From the opening line of the records through the line bearing "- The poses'", set down every line exactly.

Records excerpted from a collection:
__________________________________________________

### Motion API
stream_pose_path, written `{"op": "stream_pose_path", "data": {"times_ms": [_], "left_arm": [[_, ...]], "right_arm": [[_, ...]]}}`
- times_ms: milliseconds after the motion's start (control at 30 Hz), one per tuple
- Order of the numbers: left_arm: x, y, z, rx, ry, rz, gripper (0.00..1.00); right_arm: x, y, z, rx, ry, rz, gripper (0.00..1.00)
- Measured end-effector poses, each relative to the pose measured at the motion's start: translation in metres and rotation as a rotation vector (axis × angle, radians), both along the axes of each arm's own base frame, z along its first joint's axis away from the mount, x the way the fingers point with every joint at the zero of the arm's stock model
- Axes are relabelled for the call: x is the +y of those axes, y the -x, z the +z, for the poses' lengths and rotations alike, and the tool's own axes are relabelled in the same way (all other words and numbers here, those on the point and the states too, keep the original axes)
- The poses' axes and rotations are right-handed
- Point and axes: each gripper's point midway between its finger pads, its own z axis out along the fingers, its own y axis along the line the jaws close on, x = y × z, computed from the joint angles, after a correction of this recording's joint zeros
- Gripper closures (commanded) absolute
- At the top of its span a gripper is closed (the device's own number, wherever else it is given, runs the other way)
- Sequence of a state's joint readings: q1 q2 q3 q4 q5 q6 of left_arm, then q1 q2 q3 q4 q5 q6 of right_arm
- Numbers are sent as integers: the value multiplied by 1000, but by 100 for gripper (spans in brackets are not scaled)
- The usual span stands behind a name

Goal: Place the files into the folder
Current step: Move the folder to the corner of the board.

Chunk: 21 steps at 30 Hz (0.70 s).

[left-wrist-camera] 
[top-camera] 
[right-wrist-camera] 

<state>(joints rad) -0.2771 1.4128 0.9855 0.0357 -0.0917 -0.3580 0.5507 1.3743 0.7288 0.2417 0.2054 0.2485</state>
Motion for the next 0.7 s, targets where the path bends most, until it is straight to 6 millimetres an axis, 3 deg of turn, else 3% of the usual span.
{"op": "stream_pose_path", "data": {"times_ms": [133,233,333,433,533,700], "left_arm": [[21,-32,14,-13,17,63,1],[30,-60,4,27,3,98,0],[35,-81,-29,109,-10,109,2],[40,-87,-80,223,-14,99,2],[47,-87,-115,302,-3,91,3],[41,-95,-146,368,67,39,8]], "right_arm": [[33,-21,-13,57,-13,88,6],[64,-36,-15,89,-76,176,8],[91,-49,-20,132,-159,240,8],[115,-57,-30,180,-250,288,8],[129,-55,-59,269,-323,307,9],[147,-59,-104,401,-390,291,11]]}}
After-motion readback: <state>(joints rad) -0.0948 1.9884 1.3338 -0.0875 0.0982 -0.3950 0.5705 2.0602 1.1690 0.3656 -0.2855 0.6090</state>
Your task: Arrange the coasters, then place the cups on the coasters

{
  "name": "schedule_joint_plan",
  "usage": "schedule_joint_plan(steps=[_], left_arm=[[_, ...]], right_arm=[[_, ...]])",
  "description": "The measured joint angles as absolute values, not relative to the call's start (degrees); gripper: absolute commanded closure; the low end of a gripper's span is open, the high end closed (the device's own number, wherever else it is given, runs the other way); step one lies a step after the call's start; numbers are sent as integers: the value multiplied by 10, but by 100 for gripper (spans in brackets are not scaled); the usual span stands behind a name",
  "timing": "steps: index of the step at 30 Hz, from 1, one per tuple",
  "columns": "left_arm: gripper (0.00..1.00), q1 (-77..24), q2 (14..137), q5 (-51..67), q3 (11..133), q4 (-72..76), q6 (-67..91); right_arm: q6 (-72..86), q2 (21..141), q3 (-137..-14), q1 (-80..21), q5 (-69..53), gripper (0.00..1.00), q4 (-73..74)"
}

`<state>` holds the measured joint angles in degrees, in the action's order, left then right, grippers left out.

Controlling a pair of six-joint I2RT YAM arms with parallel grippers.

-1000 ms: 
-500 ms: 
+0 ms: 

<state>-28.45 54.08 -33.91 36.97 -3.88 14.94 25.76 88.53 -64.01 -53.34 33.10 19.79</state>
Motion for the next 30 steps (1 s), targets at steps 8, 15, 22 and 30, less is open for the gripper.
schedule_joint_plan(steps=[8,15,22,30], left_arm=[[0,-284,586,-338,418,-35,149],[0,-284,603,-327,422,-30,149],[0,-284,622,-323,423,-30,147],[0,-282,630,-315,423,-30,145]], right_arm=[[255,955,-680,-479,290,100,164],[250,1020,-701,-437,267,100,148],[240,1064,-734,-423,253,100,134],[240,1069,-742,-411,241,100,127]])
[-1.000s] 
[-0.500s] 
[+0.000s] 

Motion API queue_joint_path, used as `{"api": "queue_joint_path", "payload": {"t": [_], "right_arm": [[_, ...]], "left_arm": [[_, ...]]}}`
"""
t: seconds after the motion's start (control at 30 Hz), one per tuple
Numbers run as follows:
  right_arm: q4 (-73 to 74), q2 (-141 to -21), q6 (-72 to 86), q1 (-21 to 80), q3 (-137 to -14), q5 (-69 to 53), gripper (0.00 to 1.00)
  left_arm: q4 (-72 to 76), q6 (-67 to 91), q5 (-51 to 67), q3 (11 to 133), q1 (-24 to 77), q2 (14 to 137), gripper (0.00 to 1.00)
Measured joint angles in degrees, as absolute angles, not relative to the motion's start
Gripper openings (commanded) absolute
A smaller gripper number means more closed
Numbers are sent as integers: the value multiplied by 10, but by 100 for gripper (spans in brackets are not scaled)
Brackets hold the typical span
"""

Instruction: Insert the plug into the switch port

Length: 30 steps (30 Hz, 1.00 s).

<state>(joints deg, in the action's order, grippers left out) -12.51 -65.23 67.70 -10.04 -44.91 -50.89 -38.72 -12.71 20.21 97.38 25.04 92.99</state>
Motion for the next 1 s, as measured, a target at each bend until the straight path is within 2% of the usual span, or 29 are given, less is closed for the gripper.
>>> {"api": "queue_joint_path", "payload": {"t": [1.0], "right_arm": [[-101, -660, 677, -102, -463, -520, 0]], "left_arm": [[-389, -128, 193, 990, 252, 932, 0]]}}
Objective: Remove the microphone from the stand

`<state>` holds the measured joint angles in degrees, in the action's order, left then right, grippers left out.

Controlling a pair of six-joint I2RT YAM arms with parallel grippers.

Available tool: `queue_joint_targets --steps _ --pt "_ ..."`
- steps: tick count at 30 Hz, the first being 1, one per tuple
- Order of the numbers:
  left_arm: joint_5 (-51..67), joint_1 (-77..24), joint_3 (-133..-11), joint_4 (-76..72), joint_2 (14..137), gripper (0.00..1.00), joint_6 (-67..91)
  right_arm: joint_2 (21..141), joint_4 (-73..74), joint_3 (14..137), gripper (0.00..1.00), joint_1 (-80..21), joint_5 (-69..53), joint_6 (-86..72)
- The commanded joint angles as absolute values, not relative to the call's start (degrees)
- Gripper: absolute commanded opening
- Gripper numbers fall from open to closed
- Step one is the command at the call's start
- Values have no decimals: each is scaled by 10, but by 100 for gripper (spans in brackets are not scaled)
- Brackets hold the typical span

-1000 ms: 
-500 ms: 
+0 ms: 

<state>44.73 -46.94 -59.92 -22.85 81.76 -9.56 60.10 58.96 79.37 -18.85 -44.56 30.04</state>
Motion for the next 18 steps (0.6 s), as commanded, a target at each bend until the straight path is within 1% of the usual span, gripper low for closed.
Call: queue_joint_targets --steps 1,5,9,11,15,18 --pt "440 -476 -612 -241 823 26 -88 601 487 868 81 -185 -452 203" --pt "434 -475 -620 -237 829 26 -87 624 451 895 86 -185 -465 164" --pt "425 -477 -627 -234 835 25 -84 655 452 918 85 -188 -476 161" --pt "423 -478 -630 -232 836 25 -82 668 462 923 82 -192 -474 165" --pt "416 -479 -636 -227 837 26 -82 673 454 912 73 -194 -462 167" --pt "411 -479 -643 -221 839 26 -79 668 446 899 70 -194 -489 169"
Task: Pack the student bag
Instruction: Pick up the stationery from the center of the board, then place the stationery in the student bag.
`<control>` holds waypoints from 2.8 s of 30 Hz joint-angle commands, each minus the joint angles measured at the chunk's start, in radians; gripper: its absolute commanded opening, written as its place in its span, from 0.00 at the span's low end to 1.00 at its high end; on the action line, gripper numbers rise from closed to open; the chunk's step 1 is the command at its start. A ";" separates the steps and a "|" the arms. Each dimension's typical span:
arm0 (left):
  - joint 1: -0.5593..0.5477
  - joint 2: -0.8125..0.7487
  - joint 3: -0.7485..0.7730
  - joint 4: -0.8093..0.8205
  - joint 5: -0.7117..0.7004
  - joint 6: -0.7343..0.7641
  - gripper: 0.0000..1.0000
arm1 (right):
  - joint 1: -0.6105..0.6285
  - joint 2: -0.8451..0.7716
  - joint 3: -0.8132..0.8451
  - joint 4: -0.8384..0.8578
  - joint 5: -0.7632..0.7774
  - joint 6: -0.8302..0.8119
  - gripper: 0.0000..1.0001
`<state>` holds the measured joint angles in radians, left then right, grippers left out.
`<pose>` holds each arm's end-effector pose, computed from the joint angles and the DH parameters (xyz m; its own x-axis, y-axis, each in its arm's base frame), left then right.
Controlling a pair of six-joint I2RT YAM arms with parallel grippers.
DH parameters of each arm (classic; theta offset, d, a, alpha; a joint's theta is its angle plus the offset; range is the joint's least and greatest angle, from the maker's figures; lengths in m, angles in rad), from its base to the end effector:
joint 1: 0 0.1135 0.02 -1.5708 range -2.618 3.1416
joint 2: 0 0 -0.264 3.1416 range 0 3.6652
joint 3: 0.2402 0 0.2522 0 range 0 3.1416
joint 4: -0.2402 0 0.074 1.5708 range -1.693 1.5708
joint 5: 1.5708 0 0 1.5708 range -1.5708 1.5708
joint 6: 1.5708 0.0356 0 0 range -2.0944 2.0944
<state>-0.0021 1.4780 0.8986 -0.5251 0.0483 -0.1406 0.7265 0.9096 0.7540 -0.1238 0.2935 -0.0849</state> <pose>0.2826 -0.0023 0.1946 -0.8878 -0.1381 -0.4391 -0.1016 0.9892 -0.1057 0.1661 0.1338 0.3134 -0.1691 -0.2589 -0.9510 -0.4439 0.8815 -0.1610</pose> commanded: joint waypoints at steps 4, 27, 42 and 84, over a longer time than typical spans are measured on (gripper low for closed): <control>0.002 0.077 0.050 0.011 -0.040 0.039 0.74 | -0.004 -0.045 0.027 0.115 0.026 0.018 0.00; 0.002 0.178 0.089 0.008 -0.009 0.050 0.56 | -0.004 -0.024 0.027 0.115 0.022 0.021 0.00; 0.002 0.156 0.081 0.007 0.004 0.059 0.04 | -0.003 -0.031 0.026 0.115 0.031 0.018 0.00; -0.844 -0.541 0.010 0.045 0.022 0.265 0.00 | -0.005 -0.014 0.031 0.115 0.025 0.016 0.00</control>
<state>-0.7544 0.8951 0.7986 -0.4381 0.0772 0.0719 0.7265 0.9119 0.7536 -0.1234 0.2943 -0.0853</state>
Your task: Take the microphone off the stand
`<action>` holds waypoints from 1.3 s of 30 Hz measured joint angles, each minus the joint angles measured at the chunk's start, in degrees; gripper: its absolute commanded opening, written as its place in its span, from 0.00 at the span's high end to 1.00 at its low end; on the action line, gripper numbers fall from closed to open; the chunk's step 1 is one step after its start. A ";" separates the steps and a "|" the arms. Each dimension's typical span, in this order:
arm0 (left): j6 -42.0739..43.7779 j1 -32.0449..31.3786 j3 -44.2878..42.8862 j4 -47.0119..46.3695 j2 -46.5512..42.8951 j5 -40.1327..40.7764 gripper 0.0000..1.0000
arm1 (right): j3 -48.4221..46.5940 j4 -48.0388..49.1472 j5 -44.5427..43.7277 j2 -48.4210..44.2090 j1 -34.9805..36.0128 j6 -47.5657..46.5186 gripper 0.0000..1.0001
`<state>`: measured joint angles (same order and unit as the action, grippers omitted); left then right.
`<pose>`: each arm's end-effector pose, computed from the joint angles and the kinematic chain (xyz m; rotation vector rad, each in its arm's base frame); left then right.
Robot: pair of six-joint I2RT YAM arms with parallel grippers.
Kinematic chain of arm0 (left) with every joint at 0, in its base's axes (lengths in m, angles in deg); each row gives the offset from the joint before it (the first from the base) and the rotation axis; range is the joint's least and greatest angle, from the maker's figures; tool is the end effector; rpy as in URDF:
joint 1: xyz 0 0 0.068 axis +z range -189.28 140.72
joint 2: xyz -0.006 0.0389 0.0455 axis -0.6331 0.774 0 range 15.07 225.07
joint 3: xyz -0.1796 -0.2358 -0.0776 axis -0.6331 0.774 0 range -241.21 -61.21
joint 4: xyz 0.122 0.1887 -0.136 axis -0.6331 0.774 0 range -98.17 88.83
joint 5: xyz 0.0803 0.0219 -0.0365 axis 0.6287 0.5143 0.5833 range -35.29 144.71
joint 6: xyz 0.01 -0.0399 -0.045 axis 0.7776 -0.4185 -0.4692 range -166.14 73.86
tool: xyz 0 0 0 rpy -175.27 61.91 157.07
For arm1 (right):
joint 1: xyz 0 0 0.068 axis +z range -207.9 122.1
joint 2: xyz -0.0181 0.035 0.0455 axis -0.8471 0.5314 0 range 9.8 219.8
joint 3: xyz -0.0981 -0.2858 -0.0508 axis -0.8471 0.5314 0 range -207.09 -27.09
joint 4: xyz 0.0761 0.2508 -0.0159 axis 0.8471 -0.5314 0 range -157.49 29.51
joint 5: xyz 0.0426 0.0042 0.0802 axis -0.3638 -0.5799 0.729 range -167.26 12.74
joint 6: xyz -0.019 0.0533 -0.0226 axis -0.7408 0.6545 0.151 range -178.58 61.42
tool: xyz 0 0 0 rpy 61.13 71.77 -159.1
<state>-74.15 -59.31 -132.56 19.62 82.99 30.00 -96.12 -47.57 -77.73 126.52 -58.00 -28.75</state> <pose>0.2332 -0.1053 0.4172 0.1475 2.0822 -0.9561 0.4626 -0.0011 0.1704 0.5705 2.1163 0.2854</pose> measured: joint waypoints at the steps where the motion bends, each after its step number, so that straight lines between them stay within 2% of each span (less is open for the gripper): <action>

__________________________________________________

Exercise result
### Motion API
stream_pose_path, written `{"op": "stream_pose_path", "data": {"times_ms": [_], "left_arm": [[_, ...]], "right_arm": [[_, ...]]}}`
- times_ms: milliseconds after the motion's start (control at 30 Hz), one per tuple
- Order of the numbers: left_arm: x, y, z, rx, ry, rz, gripper (0.00..1.00); right_arm: x, y, z, rx, ry, rz, gripper (0.00..1.00)
- Measured end-effector poses, each relative to the pose measured at the motion's start: translation in metres and rotation as a rotation vector (axis × angle, radians), both along the axes of each arm's own base frame, z along its first joint's axis away from the mount, x the way the fingers point with every joint at the zero of the arm's stock model
- Axes are relabelled for the call: x is the +y of those axes, y the -x, z the +z, for the poses' lengths and rotations alike, and the tool's own axes are relabelled in the same way (all other words and numbers here, those on the point and the states too, keep the original axes)
- The poses' axes and rotations are right-handed

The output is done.